In terms of working with highly loaded databases, any badly-designed request can cause significant performance degradation. Depending on the used DBMS features, various methods are used for query optimization.
However, a general rule can be pointed out for all types of DBMS: the fewer server resources are expended when executing a query, the more effective will be the query itself.
To detect bottlenecks, MySQL provides the EXPLAIN command.

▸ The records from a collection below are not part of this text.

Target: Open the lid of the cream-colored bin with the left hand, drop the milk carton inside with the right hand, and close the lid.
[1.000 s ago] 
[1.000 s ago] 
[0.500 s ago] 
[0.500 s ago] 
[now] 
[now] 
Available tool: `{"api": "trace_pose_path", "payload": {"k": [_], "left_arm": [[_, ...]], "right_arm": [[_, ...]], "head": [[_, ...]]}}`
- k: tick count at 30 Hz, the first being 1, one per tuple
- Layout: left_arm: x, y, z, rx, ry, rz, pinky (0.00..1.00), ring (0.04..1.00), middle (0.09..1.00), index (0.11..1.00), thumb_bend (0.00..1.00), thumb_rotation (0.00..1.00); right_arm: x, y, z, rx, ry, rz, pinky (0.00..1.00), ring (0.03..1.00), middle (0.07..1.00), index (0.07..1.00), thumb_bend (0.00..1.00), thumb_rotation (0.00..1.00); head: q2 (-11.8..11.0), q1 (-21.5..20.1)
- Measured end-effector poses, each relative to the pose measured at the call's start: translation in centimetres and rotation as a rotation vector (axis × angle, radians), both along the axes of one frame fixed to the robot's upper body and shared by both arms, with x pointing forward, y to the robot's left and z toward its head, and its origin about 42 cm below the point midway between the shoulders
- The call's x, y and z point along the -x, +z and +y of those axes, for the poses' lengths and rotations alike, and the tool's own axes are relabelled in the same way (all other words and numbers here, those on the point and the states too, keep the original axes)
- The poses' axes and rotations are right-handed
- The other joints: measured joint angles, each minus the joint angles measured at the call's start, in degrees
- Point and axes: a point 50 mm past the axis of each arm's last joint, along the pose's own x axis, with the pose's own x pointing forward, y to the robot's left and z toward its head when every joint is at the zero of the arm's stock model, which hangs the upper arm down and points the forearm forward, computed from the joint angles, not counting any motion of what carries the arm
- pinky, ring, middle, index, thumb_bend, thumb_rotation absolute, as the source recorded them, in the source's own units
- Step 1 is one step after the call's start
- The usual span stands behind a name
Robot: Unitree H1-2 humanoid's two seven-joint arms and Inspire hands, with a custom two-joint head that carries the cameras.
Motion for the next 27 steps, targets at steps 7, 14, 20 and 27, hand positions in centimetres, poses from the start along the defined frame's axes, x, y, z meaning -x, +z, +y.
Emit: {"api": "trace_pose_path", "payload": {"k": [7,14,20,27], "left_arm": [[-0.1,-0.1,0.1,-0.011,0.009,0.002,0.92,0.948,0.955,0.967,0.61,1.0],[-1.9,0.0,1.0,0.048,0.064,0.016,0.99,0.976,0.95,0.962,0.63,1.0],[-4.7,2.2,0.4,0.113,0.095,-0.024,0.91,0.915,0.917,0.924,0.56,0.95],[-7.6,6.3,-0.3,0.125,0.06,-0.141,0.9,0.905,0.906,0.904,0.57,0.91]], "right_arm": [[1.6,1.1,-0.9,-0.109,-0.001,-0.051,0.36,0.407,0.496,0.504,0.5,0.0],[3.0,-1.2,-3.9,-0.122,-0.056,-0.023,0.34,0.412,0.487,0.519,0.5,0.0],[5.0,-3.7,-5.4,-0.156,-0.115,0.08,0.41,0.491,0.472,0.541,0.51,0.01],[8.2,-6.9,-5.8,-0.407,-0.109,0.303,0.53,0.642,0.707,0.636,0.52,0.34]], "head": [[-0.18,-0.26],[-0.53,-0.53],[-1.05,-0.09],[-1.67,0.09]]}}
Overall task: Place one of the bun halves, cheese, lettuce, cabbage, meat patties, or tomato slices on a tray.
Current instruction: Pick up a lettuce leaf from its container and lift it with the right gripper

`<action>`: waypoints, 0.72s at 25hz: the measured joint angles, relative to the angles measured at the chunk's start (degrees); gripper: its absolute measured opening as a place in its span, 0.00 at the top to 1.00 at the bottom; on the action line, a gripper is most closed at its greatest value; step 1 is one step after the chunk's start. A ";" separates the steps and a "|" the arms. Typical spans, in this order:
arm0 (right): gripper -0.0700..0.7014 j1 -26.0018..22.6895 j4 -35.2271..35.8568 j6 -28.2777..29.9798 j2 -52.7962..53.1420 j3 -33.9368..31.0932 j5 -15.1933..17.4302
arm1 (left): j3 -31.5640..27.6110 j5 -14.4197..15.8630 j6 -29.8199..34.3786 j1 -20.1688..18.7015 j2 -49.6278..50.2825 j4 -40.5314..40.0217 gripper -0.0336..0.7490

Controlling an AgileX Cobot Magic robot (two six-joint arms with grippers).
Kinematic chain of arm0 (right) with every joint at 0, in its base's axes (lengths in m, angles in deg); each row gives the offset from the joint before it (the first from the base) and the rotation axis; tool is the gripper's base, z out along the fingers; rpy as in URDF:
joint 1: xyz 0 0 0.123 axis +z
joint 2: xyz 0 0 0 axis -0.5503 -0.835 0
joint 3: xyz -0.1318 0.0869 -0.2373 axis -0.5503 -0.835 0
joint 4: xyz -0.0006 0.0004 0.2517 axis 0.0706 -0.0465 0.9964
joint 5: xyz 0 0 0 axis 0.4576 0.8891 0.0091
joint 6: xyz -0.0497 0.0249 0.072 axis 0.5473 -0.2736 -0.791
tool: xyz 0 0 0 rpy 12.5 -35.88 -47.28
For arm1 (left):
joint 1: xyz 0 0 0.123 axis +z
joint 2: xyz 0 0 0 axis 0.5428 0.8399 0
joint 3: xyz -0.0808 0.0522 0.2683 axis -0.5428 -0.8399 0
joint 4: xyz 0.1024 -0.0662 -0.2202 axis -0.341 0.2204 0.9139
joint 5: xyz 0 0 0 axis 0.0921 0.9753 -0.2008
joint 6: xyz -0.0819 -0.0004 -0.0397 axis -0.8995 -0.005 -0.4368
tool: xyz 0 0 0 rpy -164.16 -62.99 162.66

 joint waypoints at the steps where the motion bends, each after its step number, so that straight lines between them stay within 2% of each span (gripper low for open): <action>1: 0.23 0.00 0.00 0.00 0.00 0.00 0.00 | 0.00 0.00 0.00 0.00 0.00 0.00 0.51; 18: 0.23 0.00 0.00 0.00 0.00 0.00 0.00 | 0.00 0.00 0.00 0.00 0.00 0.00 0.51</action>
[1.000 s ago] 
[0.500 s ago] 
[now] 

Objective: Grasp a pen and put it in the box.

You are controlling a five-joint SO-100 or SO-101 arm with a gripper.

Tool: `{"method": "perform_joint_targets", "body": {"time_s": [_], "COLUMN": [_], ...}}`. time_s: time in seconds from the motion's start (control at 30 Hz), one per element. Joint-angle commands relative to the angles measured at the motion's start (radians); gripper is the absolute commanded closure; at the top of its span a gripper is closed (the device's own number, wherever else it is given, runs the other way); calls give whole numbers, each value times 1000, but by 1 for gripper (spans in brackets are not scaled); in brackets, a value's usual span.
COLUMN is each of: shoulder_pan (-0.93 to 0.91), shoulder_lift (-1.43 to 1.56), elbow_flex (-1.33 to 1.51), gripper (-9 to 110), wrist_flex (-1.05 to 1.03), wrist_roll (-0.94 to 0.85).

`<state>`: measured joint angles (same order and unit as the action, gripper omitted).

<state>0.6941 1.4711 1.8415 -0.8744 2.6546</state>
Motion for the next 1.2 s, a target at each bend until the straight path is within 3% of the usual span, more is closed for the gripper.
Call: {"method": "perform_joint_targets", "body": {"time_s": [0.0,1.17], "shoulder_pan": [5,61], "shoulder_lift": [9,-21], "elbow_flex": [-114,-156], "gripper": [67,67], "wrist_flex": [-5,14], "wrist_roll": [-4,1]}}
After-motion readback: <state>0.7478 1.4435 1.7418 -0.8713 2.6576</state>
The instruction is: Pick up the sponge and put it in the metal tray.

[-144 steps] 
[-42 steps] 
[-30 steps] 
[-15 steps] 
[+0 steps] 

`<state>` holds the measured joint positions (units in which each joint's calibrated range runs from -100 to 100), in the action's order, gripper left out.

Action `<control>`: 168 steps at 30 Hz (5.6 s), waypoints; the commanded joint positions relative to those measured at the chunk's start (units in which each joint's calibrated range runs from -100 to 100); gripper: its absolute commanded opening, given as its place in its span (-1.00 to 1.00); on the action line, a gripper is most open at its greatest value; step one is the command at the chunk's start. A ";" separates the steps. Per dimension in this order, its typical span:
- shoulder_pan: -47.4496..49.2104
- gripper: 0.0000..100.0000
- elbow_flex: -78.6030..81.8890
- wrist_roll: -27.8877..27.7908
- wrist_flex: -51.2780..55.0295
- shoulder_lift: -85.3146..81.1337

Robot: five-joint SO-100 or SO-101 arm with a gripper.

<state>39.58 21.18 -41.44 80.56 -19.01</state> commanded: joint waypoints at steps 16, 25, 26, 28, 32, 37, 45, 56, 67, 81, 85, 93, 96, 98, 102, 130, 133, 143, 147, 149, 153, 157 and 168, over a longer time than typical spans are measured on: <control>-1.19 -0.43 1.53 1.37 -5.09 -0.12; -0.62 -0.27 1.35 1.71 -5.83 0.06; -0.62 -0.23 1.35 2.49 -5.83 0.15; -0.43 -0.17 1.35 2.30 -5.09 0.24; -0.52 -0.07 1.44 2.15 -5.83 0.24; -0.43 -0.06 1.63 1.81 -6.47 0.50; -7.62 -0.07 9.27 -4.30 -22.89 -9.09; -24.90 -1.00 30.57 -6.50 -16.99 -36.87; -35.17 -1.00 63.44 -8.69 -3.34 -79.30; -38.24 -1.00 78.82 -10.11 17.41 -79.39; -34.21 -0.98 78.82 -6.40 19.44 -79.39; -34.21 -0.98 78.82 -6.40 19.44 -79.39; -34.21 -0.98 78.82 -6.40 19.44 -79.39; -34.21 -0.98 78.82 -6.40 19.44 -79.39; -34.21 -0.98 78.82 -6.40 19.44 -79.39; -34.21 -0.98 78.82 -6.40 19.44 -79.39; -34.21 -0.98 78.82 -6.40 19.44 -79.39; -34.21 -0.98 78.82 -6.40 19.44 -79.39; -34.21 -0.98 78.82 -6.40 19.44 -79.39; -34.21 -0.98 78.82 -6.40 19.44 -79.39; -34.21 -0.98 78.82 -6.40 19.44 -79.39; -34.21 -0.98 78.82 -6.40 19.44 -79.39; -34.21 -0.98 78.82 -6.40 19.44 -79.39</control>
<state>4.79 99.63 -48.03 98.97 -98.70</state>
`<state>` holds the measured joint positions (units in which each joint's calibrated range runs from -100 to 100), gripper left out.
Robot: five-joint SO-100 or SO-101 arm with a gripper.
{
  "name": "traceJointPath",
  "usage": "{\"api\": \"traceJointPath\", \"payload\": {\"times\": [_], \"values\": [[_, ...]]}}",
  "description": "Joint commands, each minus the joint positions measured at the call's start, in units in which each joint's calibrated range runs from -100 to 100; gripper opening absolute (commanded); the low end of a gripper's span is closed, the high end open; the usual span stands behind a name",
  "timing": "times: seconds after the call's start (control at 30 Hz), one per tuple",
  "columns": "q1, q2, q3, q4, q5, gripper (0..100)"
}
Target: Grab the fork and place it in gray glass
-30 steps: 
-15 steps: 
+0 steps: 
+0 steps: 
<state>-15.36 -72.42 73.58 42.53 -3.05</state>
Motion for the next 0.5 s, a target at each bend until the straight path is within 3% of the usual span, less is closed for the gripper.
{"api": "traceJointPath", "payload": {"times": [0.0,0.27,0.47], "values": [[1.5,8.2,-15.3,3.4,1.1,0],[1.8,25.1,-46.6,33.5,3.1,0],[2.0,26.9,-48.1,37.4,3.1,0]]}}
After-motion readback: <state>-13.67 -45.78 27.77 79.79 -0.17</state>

It will help tell you what exactly the database server does, when you execute the query.
To obtain data on executing a query, it is enough to set EXPLAIN before each targeted query. However, putting EXPLAIN for a large number of constructs can become rather tedious.
To simplify search for a problem query let us use MySQL Profiler in dbForge Studio for MySQL. It provides such commands as a Query Profiling Mode and Generate Execution Plan.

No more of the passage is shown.